Наиболее глубокий смысл состоит в том, что мистерия невыразима и ее можно лишь созерцать в молчании; подобно тому как невыразимое есть одновременно и тем самым несообщаемое, запрет на обнародование священного учения символизирует с этой новой точки зрения невозможность выразить словами настоящую тайну; учение является только ее одеянием, манифестируя и вместе скрывая ее. Поэтому в мифах важно прежде всего их символическое содержание; их первоначальное назначение состоит в том, чтобы служить языком инициации.
Генон подчеркивал, что в отличие от «мирских лженаук» гностическое познание ведет к преображению познающего: «Познание и бытие в сущности едины». Так, вопреки общепринятым взглядам, конечная цель алхимии вовсе не трансмутация металлов, а сопровождающая алхимический процесс трансмутация личности: в то время как косная первоматерия превращается в философский камень, хаотические и темные элементы человеческой психики пресуществляются в упорядоченный и просветленный строй «сверхсознания».

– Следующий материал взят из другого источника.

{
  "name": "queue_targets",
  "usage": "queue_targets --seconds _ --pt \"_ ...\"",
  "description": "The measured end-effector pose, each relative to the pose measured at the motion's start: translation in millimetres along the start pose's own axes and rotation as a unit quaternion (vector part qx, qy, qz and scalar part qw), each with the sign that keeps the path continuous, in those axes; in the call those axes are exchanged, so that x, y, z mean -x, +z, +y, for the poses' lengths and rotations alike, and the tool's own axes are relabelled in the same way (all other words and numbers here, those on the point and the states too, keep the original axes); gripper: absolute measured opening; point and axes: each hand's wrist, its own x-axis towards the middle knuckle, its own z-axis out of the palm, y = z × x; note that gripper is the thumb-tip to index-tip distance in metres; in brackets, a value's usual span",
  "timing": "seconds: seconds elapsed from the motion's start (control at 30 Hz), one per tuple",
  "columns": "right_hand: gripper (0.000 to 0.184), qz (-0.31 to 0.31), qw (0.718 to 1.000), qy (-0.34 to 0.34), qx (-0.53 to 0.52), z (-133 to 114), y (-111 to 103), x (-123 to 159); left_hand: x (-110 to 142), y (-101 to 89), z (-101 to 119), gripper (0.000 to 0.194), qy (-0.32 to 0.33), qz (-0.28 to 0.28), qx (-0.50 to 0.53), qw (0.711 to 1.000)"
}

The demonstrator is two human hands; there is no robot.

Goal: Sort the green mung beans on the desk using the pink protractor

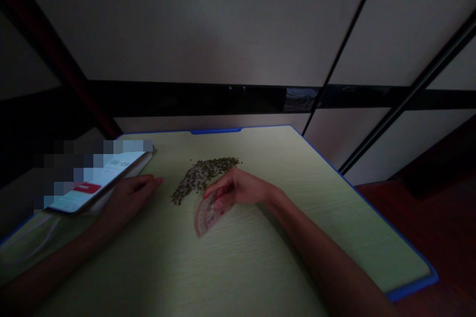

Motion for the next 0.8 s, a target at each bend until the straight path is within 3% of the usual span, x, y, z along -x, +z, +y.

Возврат к Традиции предполагает освоение языка символов, на котором она по преимуществу предпочитала изъясняться. «Символика есть средство, наиболее приспособленное к обучению истинам высшего порядка, религиозным и метафизическим, то есть всему тому, что отвергает современный дух, рационалистический в своей основе. Вот почему так необходимо восстановить возможно полнее реальное значение традиционных символов, вернуть им их интеллектуальный смысл, не превращая их в предмет чисто сентиментальной привязанности»[37]
.Основополагающие символы передаются из века в век со времени происхождения человечества; так, символы центра мира, божественного сердца, древа мирового, креста существуют во всех традициях именно в силу связи с «изначальной Традицией», истоки которой — непосредственно в Откровении.

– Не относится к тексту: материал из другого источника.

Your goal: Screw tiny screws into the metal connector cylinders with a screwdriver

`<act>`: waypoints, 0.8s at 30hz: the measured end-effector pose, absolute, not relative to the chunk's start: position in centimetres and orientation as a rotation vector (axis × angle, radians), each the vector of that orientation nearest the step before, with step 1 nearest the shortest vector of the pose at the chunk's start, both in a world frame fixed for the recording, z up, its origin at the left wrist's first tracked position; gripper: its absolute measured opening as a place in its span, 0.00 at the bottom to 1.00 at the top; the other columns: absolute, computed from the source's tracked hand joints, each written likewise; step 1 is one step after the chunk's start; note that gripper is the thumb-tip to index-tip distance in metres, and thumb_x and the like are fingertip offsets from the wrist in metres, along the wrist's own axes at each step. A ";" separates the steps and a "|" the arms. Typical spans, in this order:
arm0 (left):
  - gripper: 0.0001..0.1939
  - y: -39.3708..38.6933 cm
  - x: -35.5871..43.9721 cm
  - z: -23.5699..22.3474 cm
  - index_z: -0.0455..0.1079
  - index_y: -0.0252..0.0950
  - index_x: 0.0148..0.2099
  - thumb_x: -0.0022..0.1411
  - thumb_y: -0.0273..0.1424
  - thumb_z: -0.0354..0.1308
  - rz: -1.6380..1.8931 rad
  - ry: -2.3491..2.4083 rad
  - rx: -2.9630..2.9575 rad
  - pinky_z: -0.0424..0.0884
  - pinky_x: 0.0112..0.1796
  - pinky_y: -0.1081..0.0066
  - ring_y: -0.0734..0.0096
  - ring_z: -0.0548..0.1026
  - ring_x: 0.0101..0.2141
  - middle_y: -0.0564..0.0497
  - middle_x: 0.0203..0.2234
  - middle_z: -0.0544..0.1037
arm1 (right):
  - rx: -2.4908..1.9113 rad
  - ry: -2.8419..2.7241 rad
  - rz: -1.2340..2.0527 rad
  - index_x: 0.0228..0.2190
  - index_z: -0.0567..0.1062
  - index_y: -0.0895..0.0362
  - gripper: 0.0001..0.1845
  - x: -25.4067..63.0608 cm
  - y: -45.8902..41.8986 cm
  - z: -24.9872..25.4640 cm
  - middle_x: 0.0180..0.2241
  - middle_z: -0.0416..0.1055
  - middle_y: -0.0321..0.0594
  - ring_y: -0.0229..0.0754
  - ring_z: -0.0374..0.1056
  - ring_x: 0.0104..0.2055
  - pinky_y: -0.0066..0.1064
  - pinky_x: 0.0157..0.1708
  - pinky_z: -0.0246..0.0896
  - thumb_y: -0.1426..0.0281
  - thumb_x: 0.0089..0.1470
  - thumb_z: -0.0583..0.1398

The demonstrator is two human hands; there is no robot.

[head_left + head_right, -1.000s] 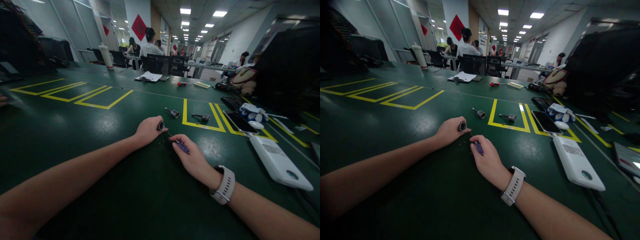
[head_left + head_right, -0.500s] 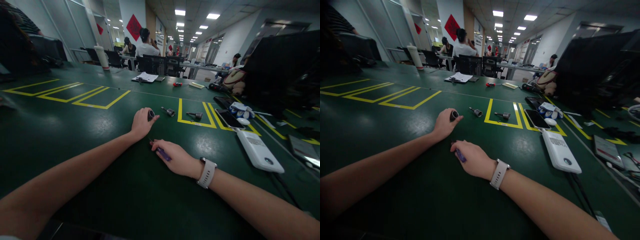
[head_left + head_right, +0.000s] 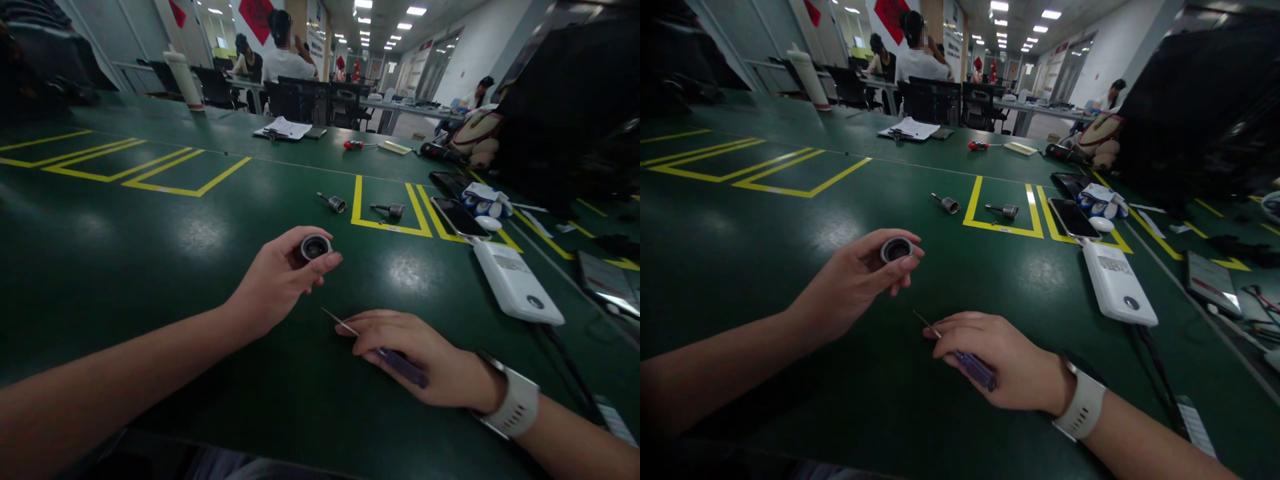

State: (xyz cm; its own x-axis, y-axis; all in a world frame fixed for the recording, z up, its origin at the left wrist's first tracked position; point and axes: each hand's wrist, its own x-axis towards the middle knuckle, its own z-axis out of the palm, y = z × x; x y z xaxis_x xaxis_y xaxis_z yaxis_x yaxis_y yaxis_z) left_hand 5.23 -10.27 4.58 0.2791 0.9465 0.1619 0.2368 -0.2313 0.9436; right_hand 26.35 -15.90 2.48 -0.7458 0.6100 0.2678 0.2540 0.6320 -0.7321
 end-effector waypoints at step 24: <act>0.19 -11.9 5.1 3.9 0.74 0.40 0.44 0.46 0.25 0.61 0.770 0.988 1.219 0.69 0.47 0.60 0.61 0.76 0.44 0.49 0.40 0.80 | -1.113 -1.757 0.972 0.25 0.71 0.56 0.13 26.8 -17.0 2.1 0.24 0.68 0.37 0.39 0.66 0.29 0.33 0.30 0.61 0.66 0.60 0.53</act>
State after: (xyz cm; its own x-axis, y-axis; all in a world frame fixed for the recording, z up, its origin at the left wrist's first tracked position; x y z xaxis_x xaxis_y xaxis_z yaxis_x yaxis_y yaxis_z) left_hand 5.11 -11.91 3.88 0.3957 0.8973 -0.1954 0.0299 0.2000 0.9793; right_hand 26.82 -16.97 2.11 -0.2725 0.9338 0.2318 0.3003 0.3114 -0.9016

Согласно Генону, традиционный символ содержит весь свой многоликий смысл с самого начала и в ходе дальнейшего развития не присоединяет новых элементов. Он является таковым не в силу человеческого соглашения, но в силу «закона соответствия», который связывает все миры между собой. Развитие и становление претерпевает лишь наше осознание его. Полагать, что символу может быть придан новый смысл, которым он не обладал ранее, — значит практически отрицать символизм, жестко постулирует Генон. Ибо в этом случае пришлось бы видеть в символе нечто искусственно созданное, или вполне произвольное, в обоих случаях — чисто человеческое изобретение. Но это не так: символизм есть «точная наука», а не область грез, где индивидуальная фантазия следует своей прихоти.
Десятки, если не сотни толкований такого рода собраны в посмертно изданном томе статей Генона под названием «Основные символы Священной Науки» (1962). Взять хотя бы небольшую работу «О смысле карнавальных праздников». Генон объясняет в ней смысл древнеримских сатурналий и средневековых карнавалов, заключающийся в периодическом и целенаправленном изживании демонического начала, проникшего в человека и в общество, И когда в конце Средних веков гротескные праздники, о которых идет речь, были отменены или забылись, «произошел беспримерный по сравнению с предыдущими столетиями всплеск колдовства», а «почти полное исчезновение этих праздников — это, по сути дела, тревожное свидетельство того, что разлад вторгся в самый ход существования и сделался до такой степени всеобщим, что мы, можно сказать, и вправду живем среди непрерывного и зловещего карнавала»[38]
.Эти постулаты в корне переворачивают наши обычные представления о «народном творчестве», «народных традициях» как стихийном продукте масс. С точки зрения Генона и традиционалистов, это не более чем один из «демократических предрассудков», искажающих истинное положение вещей. В действительности все так называемые народные традиции не являются народными по происхождению и в этом отношении представляют глубокий интерес. Дело в том, что народная память сохраняет порой необычайно долго и истово, уже не понимая их, фрагменты и осколки Традиции, имеющие реальную символическую ценность и восходящие порой к незапамятным временам. Удивительно, что сохранившееся таким образом предание содержит в более или менее завуалированной форме значительную сумму данных эзотерического порядка, то есть того, что менее всего является народным по существу. Генон объясняет этот факт тем, что, когда та или иная традиционная школа находится на стадии угасания, ее последние представители вполне могут доверить коллективной народной памяти то, что иначе было бы бесследно утрачено, и когда это остается единственным средством спасти то, что в какой-то степени еще можно спасти. В то же время естественное непонимание массы есть достаточная гарантия того, что эзотерический смысл информации не будет раскрыт, но пребудет как своего рода свидетельство прошлого до времен, когда новые поколения будут способны понять заключенное в нем послание.